**Work required**
Print exactly those lines that run from the beginning of the data to the line bearing "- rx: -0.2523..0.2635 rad", inclusive.

**Materials provided**

----------------

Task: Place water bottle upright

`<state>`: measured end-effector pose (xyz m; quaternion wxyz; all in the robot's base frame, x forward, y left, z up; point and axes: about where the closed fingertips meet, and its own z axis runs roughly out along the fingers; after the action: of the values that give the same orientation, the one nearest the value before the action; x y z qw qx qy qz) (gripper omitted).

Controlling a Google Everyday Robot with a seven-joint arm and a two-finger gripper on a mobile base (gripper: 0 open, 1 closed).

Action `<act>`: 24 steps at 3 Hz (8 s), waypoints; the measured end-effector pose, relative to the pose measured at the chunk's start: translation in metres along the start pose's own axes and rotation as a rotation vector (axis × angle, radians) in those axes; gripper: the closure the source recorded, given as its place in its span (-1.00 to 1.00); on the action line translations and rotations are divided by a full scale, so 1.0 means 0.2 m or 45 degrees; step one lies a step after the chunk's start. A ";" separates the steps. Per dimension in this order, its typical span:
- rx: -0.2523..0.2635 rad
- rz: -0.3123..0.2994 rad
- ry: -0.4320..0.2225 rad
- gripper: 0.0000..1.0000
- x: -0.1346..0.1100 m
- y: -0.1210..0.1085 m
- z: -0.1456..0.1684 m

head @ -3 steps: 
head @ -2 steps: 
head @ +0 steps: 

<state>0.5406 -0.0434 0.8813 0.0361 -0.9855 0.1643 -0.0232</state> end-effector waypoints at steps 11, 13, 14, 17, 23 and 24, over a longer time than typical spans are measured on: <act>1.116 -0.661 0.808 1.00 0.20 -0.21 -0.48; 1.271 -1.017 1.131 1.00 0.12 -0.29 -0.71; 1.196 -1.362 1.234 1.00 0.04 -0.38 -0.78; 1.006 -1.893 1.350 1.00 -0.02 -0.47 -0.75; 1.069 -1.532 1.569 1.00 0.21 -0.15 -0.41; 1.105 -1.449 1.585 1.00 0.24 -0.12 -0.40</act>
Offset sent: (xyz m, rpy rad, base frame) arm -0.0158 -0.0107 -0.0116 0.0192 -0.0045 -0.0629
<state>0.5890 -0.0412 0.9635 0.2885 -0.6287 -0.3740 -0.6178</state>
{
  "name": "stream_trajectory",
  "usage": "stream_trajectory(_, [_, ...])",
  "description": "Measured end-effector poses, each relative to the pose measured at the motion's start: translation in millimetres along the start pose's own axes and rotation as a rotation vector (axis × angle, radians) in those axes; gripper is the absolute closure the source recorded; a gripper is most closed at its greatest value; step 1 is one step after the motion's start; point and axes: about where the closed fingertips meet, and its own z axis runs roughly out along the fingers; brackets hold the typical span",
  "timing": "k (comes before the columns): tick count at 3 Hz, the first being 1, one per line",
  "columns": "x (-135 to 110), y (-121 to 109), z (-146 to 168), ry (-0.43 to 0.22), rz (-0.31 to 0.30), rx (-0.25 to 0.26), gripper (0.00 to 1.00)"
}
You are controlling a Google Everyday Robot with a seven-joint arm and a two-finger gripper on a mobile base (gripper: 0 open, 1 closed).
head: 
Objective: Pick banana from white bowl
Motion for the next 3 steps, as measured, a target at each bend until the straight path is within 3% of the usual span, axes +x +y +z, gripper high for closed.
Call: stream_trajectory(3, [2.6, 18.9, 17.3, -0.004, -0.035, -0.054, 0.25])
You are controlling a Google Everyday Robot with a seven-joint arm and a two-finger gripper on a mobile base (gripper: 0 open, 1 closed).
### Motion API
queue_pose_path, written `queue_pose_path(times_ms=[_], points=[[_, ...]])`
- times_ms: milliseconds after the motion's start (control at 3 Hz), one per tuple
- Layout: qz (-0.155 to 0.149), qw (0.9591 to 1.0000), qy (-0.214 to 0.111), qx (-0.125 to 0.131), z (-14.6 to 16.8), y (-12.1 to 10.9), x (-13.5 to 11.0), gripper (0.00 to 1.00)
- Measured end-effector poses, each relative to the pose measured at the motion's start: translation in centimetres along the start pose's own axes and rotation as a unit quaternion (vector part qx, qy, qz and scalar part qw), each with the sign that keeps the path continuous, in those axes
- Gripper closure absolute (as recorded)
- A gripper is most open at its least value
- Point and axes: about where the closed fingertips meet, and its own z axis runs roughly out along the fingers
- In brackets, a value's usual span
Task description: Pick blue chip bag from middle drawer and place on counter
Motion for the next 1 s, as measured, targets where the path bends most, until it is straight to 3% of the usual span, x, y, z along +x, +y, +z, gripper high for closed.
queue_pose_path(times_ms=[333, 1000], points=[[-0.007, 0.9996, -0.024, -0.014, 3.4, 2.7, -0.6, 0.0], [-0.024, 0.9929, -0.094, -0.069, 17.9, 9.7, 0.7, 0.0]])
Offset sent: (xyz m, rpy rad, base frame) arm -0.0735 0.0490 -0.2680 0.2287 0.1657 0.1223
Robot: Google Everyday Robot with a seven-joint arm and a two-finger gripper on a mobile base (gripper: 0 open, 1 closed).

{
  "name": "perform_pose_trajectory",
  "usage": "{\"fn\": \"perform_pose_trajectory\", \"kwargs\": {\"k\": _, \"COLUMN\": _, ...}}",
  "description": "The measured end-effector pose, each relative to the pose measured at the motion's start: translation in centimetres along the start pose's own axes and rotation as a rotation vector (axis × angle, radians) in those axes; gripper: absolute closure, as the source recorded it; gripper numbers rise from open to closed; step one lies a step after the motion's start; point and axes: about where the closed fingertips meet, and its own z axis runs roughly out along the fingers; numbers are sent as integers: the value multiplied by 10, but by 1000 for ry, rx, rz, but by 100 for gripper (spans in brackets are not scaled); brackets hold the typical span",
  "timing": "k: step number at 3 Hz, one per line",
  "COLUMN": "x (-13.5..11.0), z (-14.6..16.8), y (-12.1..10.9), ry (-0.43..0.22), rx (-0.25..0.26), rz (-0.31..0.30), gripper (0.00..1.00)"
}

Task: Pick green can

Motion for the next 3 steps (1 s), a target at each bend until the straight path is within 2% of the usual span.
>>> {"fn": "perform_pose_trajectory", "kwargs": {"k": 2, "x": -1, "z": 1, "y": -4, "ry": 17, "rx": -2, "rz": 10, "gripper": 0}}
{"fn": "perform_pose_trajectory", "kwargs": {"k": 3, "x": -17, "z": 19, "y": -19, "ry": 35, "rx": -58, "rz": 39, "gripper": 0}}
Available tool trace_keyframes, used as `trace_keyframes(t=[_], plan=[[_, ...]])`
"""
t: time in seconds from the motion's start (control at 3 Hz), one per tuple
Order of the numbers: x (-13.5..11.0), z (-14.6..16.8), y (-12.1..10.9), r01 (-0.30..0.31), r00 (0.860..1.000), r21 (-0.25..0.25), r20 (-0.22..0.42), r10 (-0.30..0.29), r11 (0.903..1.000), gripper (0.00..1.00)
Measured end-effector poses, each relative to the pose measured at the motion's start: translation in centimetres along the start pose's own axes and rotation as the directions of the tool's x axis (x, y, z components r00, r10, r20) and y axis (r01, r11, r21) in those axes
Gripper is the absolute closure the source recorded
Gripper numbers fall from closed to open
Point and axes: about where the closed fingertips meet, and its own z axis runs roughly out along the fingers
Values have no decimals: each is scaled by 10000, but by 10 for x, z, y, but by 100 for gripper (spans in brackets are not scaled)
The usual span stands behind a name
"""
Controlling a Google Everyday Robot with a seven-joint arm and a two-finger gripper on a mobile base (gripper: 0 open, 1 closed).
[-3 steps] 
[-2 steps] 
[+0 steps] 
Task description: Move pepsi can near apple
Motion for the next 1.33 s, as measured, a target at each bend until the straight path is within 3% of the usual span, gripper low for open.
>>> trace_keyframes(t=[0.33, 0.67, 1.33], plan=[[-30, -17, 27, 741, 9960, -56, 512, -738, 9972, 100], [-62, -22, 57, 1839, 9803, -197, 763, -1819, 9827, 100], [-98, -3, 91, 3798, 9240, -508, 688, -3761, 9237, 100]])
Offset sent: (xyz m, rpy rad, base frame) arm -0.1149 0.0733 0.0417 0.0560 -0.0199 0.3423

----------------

**Reply**
Task: Place water bottle upright

`<state>`: measured end-effector pose (xyz m; quaternion wxyz; all in the robot's base frame, x forward, y left, z up; point and axes: about where the closed fingertips meet, and its own z axis runs roughly out along the fingers; after the action: of the values that give the same orientation, the one nearest the value before the action; x y z qw qx qy qz) (gripper omitted).

Controlling a Google Everyday Robot with a seven-joint arm and a two-finger gripper on a mobile base (gripper: 0 open, 1 closed).

Action `<act>`: 24 steps at 3 Hz (8 s), waypoints; the measured end-effector pose, relative to the pose measured at the chunk's start: translation in metres along the start pose's own axes and rotation as a rotation vector (axis × angle, radians) in those axes; gripper: the closure the source recorded, given as its place in its span (-1.00 to 1.00); on the action line translations and rotations are divided by a full scale, so 1.0 means 0.2 m or 45 degrees; step one lies a step after the chunk's start. A ";" separates the steps. Per dimension in this order, its typical span:
- rx: -0.2523..0.2635 rad

The answer given here is complete.